◆ Task requirements ◆
Copy every entry precisely.

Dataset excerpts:
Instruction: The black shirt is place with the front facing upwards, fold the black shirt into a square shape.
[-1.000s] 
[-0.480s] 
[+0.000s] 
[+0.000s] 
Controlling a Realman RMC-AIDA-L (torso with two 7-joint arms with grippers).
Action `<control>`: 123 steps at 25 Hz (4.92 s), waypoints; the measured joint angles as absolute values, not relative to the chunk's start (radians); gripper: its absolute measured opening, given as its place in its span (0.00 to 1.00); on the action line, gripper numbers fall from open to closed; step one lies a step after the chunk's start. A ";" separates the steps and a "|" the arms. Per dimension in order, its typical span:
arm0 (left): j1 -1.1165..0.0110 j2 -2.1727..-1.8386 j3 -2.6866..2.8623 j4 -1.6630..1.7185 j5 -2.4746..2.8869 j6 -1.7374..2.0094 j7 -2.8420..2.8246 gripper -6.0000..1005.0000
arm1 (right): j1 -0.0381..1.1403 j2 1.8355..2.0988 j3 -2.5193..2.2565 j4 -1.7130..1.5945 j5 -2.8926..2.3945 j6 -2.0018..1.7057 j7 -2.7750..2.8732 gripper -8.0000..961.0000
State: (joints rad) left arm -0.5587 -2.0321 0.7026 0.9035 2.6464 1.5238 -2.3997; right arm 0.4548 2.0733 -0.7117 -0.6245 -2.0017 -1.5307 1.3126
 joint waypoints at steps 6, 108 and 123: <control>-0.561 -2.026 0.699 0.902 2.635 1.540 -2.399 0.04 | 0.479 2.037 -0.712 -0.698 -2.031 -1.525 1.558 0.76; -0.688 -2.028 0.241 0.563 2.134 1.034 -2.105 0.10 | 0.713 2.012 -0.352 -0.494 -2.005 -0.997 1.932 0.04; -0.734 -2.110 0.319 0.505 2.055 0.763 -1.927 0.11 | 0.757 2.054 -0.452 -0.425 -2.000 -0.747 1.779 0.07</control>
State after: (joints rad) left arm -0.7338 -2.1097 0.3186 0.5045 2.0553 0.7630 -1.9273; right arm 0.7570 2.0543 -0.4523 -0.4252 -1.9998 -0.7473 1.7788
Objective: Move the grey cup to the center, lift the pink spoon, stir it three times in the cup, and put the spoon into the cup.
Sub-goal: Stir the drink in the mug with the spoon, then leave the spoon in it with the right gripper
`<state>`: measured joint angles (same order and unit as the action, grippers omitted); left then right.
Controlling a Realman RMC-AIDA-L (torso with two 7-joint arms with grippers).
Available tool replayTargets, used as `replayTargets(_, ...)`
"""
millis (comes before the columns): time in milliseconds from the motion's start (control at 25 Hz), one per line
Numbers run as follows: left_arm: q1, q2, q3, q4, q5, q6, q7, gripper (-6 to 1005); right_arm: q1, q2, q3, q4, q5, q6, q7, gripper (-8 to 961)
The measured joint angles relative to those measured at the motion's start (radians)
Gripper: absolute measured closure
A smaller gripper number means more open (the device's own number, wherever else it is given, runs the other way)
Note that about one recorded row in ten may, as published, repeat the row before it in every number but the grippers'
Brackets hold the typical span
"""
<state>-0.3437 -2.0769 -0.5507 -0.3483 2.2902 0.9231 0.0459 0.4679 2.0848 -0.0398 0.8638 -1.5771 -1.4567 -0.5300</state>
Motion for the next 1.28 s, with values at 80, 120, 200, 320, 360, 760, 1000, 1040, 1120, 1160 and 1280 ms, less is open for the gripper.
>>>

◆ Written reply ◆
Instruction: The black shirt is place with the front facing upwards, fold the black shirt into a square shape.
[-1.000s] 
[-0.480s] 
[+0.000s] 
[+0.000s] 
Controlling a Realman RMC-AIDA-L (torso with two 7-joint arms with grippers).
Action `<control>`: 123 steps at 25 Hz (4.92 s), waypoints; the measured joint angles as absolute values, not relative to the chunk's start (radians); gripper: its absolute measured opening, given as its place in its span (0.00 to 1.00); on the action line, gripper numbers fall from open to closed; step one lies a step after the chunk's start. A ";" separates the steps and a "|" the arms. Per dimension in order, its typical span:
arm0 (left): j1 -1.1165..0.0110 j2 -2.1727..-1.8386 j3 -2.6866..2.8623 j4 -1.6630..1.7185 j5 -2.4746..2.8869 j6 -1.7374..2.0094 j7 -2.8420..2.8246 gripper -6.0000..1005.0000
arm1 (right): j1 -0.0381..1.1403 j2 1.8355..2.0988 j3 -2.5193..2.2565 j4 -1.7130..1.5945 j5 -2.8926..2.3945 j6 -2.0018..1.7057 j7 -2.7750..2.8732 gripper -8.0000..961.0000
State: (joints rad) left arm -0.5587 -2.0321 0.7026 0.9035 2.6464 1.5238 -2.3997; right arm 0.4548 2.0733 -0.7117 -0.6245 -2.0017 -1.5307 1.3126
 joint waypoints at steps 6, 108 and 123: <control>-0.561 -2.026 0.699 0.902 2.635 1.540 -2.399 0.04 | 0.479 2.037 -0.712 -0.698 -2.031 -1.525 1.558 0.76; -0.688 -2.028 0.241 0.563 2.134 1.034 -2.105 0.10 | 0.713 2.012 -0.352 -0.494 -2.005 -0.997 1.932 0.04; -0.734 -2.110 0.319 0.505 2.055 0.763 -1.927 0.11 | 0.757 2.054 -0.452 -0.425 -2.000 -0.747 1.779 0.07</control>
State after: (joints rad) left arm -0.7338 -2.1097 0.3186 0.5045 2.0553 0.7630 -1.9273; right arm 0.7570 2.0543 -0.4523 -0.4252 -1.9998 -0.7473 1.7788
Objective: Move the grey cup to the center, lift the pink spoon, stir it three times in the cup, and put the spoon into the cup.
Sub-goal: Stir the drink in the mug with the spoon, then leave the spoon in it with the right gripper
`<state>`: measured joint angles (same order and unit as the action, grippers omitted); left then right.
Controlling a Realman RMC-AIDA-L (torso with two 7-joint arms with grippers).
Available tool replayTargets, used as `replayTargets(_, ...)`
"""
millis (comes before the columns): time in milliseconds from the motion's start (control at 25 Hz), one per line
Numbers run as follows: left_arm: q1, q2, q3, q4, q5, q6, q7, gripper (-6 to 1005); right_arm: q1, q2, q3, q4, q5, q6, q7, gripper (-8 to 961)
The measured joint angles relative to those measured at the motion's start (radians)
Gripper: absolute measured closure
A smaller gripper number means more open (the device's own number, wherever else it is given, runs the other way)
Note that about one recorded row in ten may, as published, repeat the row before it in every number but the grippers'
Brackets hold the typical span
"""
<state>-0.3437 -2.0769 -0.5507 -0.3483 2.2902 0.9231 0.0459 0.4679 2.0848 -0.0398 0.8638 -1.5771 -1.4567 -0.5300</state>
Motion for the next 1.28 s, with values at 80, 120, 200, 320, 360, 760, 1000, 1040, 1120, 1160 and 1280 ms, less is open for the gripper.
>>>

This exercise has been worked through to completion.